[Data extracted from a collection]
* * * *
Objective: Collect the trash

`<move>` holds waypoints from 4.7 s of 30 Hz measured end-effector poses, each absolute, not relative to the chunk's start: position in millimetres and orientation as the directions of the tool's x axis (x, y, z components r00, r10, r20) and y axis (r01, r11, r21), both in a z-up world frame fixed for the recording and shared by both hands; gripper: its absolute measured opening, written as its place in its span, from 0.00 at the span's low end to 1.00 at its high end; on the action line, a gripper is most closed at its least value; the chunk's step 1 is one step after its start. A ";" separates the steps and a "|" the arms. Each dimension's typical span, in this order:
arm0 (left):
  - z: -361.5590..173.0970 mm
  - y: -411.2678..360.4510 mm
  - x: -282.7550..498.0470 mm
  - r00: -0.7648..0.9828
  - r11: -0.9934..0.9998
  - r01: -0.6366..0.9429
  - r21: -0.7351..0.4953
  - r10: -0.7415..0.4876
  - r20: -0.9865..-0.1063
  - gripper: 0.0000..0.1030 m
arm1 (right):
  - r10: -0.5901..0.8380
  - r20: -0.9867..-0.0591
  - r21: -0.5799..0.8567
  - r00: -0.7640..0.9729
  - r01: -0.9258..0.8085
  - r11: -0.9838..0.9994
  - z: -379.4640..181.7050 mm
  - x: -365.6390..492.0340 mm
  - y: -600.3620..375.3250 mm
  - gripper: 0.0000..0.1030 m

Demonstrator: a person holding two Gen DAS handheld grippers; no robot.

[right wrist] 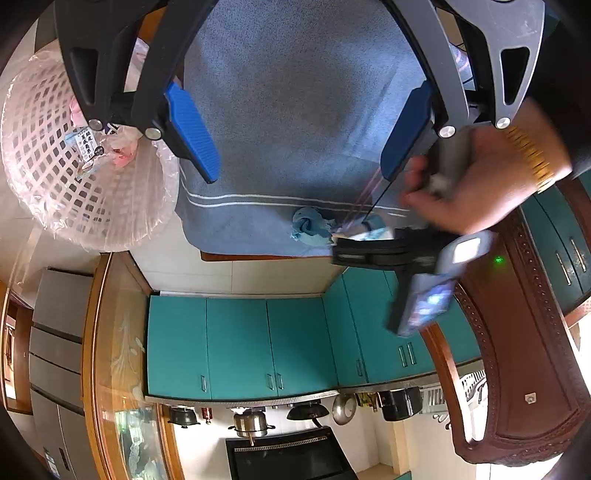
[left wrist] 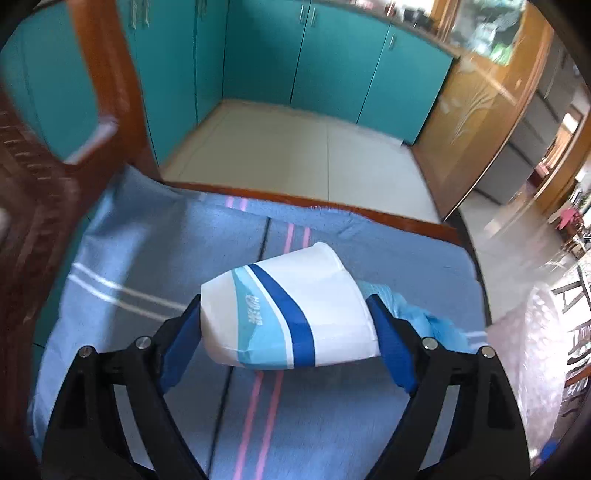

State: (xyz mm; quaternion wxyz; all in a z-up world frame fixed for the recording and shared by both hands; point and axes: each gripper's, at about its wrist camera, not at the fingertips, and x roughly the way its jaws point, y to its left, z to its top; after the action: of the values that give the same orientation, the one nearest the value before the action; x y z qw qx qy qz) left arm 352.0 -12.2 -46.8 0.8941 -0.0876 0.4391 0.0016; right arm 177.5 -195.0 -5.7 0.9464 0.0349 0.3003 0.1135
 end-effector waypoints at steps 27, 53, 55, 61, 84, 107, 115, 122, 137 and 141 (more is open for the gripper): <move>33.9 38.6 105.0 0.916 0.984 -0.019 -0.177 -0.054 -0.399 0.83 | 0.221 -0.616 0.121 0.756 -0.186 0.975 -22.5 266.3 -149.8 0.08; 6.9 -5.9 105.8 0.874 0.996 0.033 -0.083 -0.069 -0.482 0.83 | 0.294 -0.556 0.146 0.778 -0.258 0.955 -0.6 110.7 -191.5 0.09; 6.6 -7.5 105.9 0.873 0.996 0.035 -0.079 -0.069 -0.483 0.83 | 0.296 -0.555 0.146 0.777 -0.259 0.955 0.0 110.1 -191.8 0.09; 6.8 -7.8 106.8 0.871 0.996 0.038 -0.075 -0.070 -0.485 0.83 | 0.272 -0.510 0.160 0.816 -0.221 0.962 12.8 109.3 -209.7 0.09; 35.8 -170.2 136.6 0.823 0.931 0.363 -0.024 -0.333 -0.461 0.84 | -0.104 -0.304 0.410 0.947 0.229 0.883 41.4 94.2 -389.8 0.96; 47.0 -57.7 111.9 0.887 0.992 0.127 -0.027 -0.126 -0.443 0.97 | -0.093 -0.376 0.296 0.922 0.215 0.931 29.0 110.1 -353.2 0.96; 9.9 2.4 109.3 0.859 0.999 -0.002 -0.041 -0.019 -0.511 0.97 | -0.003 -0.460 0.150 0.888 0.081 0.985 12.2 114.8 -251.7 0.96; -13.0 11.5 117.8 0.822 0.998 -0.046 -0.038 0.016 -0.570 0.97 | 0.017 -0.498 0.073 0.867 0.022 0.997 -3.9 116.2 -202.4 0.96; -8.7 6.5 109.0 0.840 0.999 -0.024 -0.037 0.000 -0.543 0.97 | 0.012 -0.529 0.077 0.848 0.033 0.996 -15.5 122.0 -193.6 0.96; -7.9 3.5 106.7 0.842 0.999 -0.015 -0.031 -0.004 -0.539 0.97 | 0.014 -0.529 0.074 0.848 0.030 0.997 -16.3 121.7 -193.8 0.96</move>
State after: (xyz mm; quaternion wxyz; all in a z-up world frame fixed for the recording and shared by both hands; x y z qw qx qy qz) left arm 106.7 3.5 -7.9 0.9596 -0.0171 0.2810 0.0029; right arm 121.7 -193.8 -16.3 0.9605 0.0398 0.2754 -0.0041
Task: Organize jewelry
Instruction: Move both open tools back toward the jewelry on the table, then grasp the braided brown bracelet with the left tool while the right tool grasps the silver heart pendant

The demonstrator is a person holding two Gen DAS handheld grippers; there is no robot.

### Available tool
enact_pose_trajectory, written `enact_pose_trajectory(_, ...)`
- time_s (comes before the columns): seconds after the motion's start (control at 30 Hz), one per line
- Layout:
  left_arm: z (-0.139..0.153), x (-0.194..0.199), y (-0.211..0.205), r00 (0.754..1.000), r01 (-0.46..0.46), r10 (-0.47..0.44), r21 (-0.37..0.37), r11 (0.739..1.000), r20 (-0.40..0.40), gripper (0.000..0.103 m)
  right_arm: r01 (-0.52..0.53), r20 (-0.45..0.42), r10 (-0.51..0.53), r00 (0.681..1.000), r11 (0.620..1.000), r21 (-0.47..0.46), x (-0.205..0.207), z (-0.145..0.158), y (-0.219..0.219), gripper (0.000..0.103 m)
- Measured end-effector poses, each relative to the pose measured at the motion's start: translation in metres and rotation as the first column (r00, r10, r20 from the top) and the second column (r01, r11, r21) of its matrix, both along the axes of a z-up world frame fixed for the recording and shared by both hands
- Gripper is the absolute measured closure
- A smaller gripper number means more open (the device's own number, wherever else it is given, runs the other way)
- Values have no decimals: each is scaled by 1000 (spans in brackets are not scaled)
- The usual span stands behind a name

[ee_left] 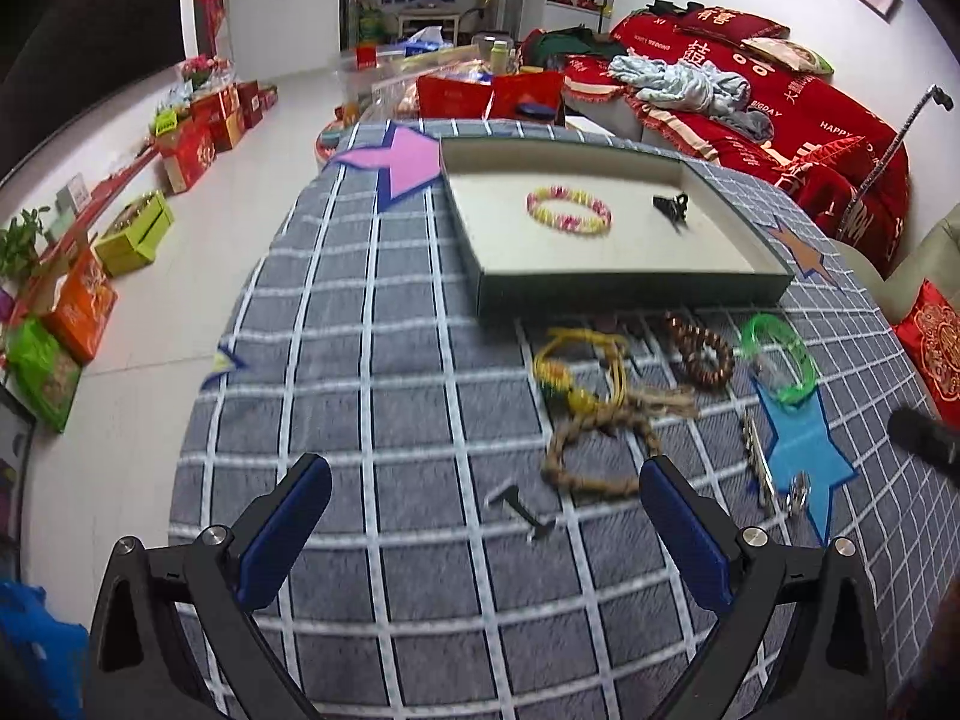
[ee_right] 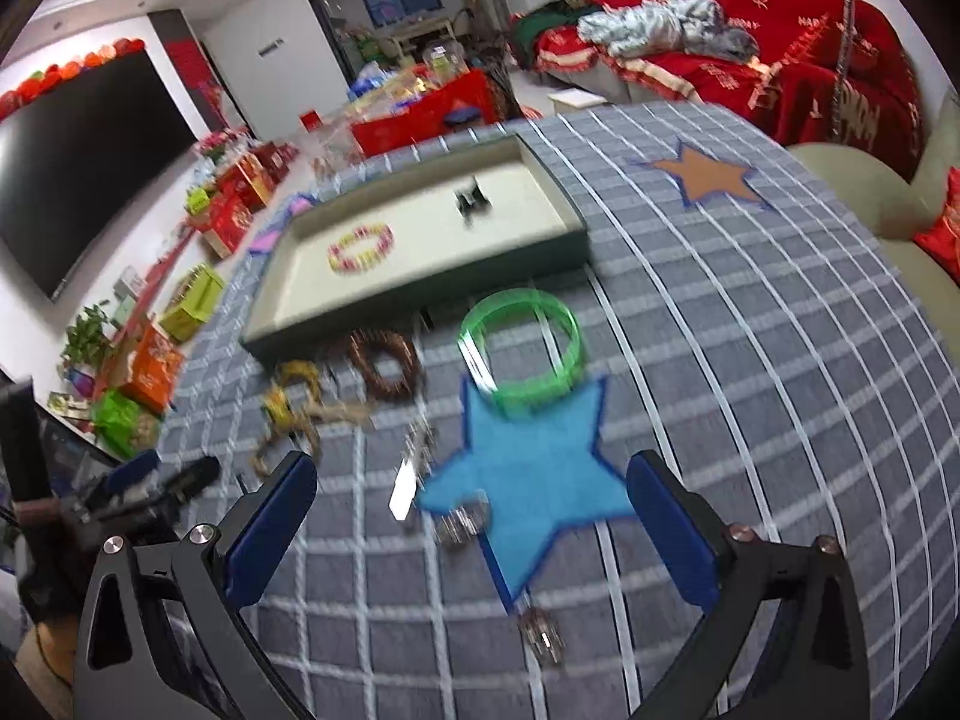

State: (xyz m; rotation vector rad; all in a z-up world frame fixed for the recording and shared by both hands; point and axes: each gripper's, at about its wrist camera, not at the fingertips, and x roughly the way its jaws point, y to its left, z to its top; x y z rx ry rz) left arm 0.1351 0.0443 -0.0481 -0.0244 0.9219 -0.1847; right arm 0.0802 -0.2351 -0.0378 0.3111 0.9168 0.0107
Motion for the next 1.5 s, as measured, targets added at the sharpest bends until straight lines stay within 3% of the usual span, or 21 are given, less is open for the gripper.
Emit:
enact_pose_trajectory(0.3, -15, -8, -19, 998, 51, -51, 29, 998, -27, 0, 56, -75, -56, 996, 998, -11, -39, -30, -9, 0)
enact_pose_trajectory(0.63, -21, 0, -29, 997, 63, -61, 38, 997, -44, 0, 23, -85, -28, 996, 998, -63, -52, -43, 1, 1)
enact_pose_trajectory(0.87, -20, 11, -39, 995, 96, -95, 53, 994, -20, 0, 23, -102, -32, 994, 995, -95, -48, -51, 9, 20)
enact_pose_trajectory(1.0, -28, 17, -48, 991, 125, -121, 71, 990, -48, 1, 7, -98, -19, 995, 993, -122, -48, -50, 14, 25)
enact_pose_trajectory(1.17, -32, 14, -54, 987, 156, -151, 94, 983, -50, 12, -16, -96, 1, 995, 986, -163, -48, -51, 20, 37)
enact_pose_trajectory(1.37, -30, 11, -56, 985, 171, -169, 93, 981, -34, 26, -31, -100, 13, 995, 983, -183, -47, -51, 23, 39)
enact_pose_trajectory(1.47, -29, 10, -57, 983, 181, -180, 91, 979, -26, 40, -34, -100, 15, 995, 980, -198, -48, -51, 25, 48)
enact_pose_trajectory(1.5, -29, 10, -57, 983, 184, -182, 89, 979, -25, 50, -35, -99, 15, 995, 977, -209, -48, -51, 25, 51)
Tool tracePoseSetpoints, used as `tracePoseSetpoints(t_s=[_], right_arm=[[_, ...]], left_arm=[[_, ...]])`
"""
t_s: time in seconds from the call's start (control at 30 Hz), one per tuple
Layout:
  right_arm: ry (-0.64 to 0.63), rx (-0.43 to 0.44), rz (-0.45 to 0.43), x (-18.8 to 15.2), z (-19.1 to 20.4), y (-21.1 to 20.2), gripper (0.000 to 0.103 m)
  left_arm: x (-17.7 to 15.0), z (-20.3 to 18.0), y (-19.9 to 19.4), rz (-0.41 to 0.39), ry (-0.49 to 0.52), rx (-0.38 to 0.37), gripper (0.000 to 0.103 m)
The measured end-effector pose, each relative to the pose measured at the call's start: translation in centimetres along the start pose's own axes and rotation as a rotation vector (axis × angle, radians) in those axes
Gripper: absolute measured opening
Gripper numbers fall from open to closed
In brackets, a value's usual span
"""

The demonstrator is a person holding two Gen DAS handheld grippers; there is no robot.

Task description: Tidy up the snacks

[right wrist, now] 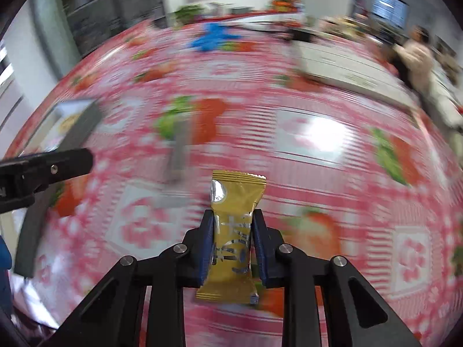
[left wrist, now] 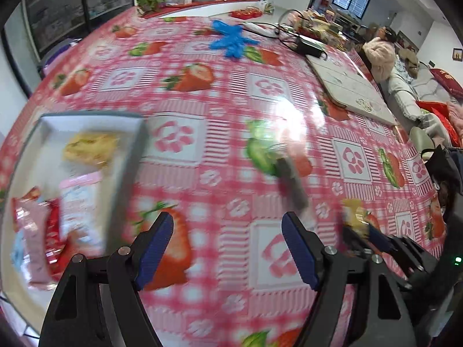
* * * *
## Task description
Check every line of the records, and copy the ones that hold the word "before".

## Your solution
State: (xyz mm; quaternion wxyz; all in a z-up world frame fixed for the recording and shared by both hands; point and axes: each gripper's, at about its wrist camera, not at the fingertips, and x roughly the way its jaws point, y to its left, z to its top; after the action: of the values that give the same orientation, the one nearest the value before the action; x y z qw qx qy qz) left arm 352.0 -12.2 -46.8 0.8941 -0.0876 0.4391 0.0016; right arm 177.5 -195.0 -5.7 0.9464 0.0349 0.3003 0.1135
- time_s (comes before the columns): seconds after the motion's start (control at 30 Hz), one per line

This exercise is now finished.